Let me give you a couple of examples. BestBuy thought a few years ago it was being disrupted by Amazon and many online stores, that people would go to their stores and practice showrooming. Customers would basically figure out what they wanted and pull out their phone and buy it online on Amazon and elsewhere. What BestBuy realized was that wasn’t the case. It wasn’t Amazon. Consumers are just shopping around, and they have a more convenient way to look for prices. So what BestBuy decided to do after many things and failed attempts at trying to block people from showrooming—they even considered jamming the signals in store for mobile, using equipment that you use only in a prison—obviously, that wouldn’t work.
 
What they came to realize was that people were looking, trial and testing electronics, and that was a huge value-added activity.

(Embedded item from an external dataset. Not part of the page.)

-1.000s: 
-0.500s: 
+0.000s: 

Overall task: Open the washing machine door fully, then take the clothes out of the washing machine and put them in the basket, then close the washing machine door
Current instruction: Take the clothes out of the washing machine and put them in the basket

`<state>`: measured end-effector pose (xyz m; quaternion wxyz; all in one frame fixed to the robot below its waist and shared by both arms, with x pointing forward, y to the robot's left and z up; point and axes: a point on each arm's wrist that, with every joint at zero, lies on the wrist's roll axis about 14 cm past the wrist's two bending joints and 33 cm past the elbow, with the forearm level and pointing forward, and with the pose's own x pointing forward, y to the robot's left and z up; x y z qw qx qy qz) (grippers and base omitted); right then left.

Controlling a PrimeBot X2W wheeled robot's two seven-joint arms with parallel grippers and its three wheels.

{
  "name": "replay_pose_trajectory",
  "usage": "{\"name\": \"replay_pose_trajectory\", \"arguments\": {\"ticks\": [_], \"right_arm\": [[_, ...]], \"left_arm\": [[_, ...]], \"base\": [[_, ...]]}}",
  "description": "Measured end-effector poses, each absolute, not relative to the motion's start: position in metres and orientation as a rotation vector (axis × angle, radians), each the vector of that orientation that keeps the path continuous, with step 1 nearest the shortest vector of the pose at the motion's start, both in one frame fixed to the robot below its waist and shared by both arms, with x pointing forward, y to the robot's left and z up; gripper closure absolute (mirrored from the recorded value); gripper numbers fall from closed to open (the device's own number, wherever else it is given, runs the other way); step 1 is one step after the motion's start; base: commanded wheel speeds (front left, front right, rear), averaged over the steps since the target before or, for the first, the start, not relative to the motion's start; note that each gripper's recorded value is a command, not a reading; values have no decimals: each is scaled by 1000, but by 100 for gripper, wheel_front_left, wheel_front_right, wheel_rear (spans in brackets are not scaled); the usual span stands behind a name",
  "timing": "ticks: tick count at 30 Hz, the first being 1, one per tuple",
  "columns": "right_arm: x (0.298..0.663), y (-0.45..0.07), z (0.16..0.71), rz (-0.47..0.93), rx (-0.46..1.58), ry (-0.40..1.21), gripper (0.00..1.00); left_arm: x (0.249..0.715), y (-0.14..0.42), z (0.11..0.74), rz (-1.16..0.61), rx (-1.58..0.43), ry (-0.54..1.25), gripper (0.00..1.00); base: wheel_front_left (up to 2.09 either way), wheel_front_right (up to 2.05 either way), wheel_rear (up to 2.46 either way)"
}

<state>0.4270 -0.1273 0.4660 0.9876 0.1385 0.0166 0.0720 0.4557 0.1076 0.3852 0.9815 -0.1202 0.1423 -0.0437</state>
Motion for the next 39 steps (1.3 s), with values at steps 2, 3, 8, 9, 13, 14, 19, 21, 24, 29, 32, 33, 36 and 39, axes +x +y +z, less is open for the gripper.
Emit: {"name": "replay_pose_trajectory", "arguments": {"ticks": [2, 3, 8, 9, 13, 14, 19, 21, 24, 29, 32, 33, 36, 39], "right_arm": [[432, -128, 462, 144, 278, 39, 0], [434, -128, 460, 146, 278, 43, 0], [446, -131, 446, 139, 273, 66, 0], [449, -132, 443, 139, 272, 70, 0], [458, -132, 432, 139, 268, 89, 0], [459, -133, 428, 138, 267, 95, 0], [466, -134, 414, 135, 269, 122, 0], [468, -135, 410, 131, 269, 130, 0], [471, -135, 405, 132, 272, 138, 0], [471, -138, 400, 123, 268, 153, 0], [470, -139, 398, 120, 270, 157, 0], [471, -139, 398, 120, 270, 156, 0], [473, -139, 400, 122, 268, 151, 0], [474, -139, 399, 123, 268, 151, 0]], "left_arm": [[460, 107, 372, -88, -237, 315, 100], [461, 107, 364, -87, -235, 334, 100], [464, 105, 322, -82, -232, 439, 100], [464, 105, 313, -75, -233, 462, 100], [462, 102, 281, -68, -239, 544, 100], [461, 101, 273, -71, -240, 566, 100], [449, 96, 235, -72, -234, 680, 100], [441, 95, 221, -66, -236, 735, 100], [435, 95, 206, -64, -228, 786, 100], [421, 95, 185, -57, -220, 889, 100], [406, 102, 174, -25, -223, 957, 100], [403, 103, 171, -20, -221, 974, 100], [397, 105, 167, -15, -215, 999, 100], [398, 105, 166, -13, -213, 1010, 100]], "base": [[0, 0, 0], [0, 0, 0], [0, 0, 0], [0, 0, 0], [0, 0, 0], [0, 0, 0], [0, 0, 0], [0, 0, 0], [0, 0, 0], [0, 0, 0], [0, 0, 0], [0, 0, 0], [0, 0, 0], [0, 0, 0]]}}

When people did that, but didn’t buy in the store but bought online, they needed to ask the question, “Okay, who is benefiting from this value? Consumers, shoppers, makers, the manufacturers that didn’t have specific stores?” What BestBuy decided to do was charge the manufacturers every time that people showroomed. If you’re Samsung, and you sell TVs, and I go to a BestBuy store, whether I buy the TV from BestBuy or whether I buy it online at Amazon, Samsung benefits either way. Then, they went to Samsung, and they started charging Samsung for the privilege of putting those TVs in the store.
 
Now, BestBuy makes much more money out of just showcasing products than actual sales of products itself, just margins of goods sold. That is what I call a changing of the business model to adapt to a changing customer behavior, showrooming, and to the rise of Amazon. Neither of these forces are going to go away, so you have to find sustainable solutions that doesn’t confront or attack either Amazon or customers.